Paxos Quorum Leases: Fast Reads Without Sacrificing Writes, by Iulian Moraru, David Andersen, and Michael Kaminsky, in SoCC 2014.

It’s about Paxos, but don’t be intimidated: this is an accessible paper about speeding up linearizable reads in geo-distributed groups of servers, supposedly without harming write performance too badly.

Black-and-white illustration. A circle with black dots radiating from the center, and several circles on the perimeter with more densely crowded dots. The caption reads, “A magnetized steel disc sprinkled with iron filings.” This and many other illustrations are from a 19th Century book titled “The principles of light and color”.

Table Of Contents

The Problem

In a replicated system like Multi-Paxos, a client sends a write request w to the leader, which forwards it to the followers. When a majority of replicas (including the leader) acknowledges w, the leader “commits” the command (actually executes it on the leader’s local data) and tells the client and followers that the command is committed. The followers then execute the command on their local copy of the data to stay in sync.

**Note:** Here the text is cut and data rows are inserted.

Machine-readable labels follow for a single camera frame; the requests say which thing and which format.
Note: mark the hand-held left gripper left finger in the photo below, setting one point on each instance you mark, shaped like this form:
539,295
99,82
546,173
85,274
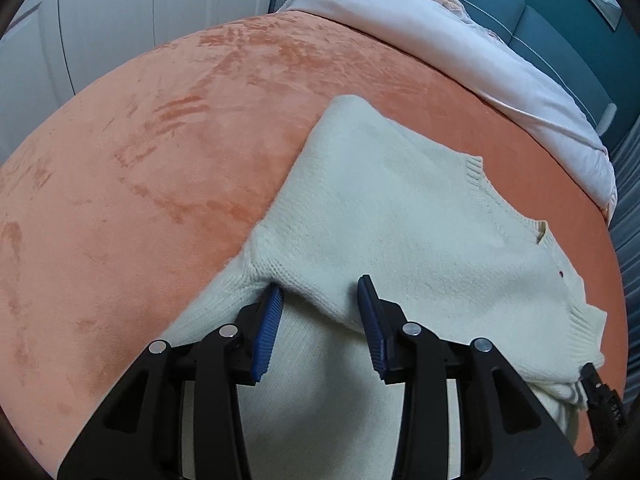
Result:
266,329

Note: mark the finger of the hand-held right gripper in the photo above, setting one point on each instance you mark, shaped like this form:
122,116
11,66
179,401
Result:
600,392

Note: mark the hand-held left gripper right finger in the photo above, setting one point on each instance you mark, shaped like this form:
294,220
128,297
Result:
372,325

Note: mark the cream knitted sweater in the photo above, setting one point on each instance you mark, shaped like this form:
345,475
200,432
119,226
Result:
400,220

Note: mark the orange velvet blanket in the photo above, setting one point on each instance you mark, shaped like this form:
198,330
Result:
165,160

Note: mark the white duvet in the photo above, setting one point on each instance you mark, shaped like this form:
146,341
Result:
480,70

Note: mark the pink ruffled pillow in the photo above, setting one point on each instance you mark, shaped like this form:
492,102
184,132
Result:
452,2

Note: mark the teal upholstered headboard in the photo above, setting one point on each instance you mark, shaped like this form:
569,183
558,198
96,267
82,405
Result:
550,35

My sketch of the interaction between the client, the leader, and two followers. An arrow from the client, labeled “Request W”, goes from the client to the leader. Then an arrow labeled “Accept W” goes from the leader to Follower One. Then an arrow labeled “Accept OK” goes from Follower One to the leader. Then three arrows labeled “Committed W” go from the leader to both followers and the client.

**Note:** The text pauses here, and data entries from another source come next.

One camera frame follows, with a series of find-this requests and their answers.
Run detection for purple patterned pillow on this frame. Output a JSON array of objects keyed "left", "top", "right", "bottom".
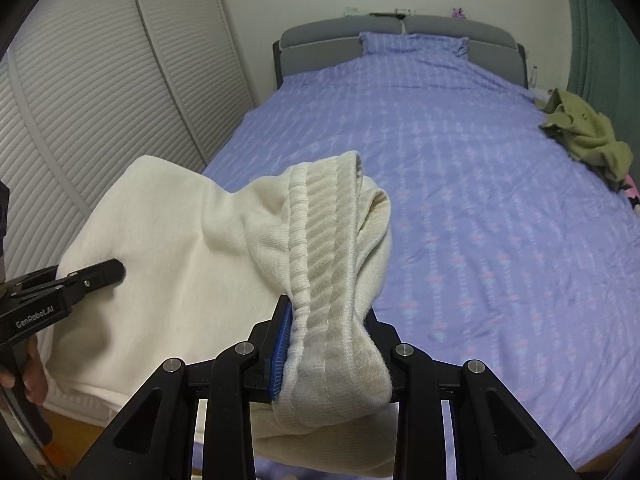
[{"left": 359, "top": 31, "right": 470, "bottom": 61}]

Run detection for purple patterned bed cover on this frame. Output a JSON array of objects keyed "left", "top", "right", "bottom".
[{"left": 200, "top": 52, "right": 640, "bottom": 480}]

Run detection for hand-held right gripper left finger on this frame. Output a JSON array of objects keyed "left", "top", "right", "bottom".
[{"left": 70, "top": 294, "right": 294, "bottom": 480}]

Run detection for grey padded headboard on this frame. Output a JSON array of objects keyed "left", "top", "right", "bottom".
[{"left": 272, "top": 14, "right": 529, "bottom": 92}]

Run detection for person's left hand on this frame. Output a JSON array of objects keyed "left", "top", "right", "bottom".
[{"left": 21, "top": 335, "right": 49, "bottom": 407}]

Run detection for olive green garment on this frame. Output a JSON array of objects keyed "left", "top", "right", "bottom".
[{"left": 537, "top": 88, "right": 634, "bottom": 192}]

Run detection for cream knit pants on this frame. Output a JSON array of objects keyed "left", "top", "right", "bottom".
[{"left": 37, "top": 150, "right": 401, "bottom": 479}]

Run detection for white louvered wardrobe door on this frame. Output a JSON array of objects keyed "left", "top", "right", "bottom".
[
  {"left": 129, "top": 0, "right": 257, "bottom": 167},
  {"left": 10, "top": 0, "right": 207, "bottom": 213},
  {"left": 0, "top": 55, "right": 95, "bottom": 283}
]

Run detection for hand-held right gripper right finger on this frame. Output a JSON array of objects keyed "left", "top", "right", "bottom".
[{"left": 365, "top": 308, "right": 581, "bottom": 480}]

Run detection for pink garment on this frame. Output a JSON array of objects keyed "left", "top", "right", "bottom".
[{"left": 622, "top": 175, "right": 640, "bottom": 212}]

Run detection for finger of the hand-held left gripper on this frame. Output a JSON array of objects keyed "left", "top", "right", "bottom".
[
  {"left": 55, "top": 258, "right": 126, "bottom": 306},
  {"left": 7, "top": 268, "right": 60, "bottom": 292}
]

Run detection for green curtain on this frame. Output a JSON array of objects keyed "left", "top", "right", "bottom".
[{"left": 560, "top": 0, "right": 640, "bottom": 128}]

I adapted this from the authors' Figure 1.

A client reading the data might want “consistency”, which in this case means strict serializability. Strict serializability implies linearizability, which implies “no stale reads”: if a write operation w has completed before a read operation r begins, then r must see w’s effects; it must not see some earlier version of the data.

When the client queries the leader, the leader can provide consistent reads without extra latency, by holding a read lease: the followers promise not to become leaders for a period of time, which is constantly renewed while the leader is up, so the leader knows it’s the only leader and its local version of the data is the most up-to-date. (The leader also needs locks or whatever to ensure consistency despite its internal concurrency; we’re ignoring that and focusing on the distributed algorithm.)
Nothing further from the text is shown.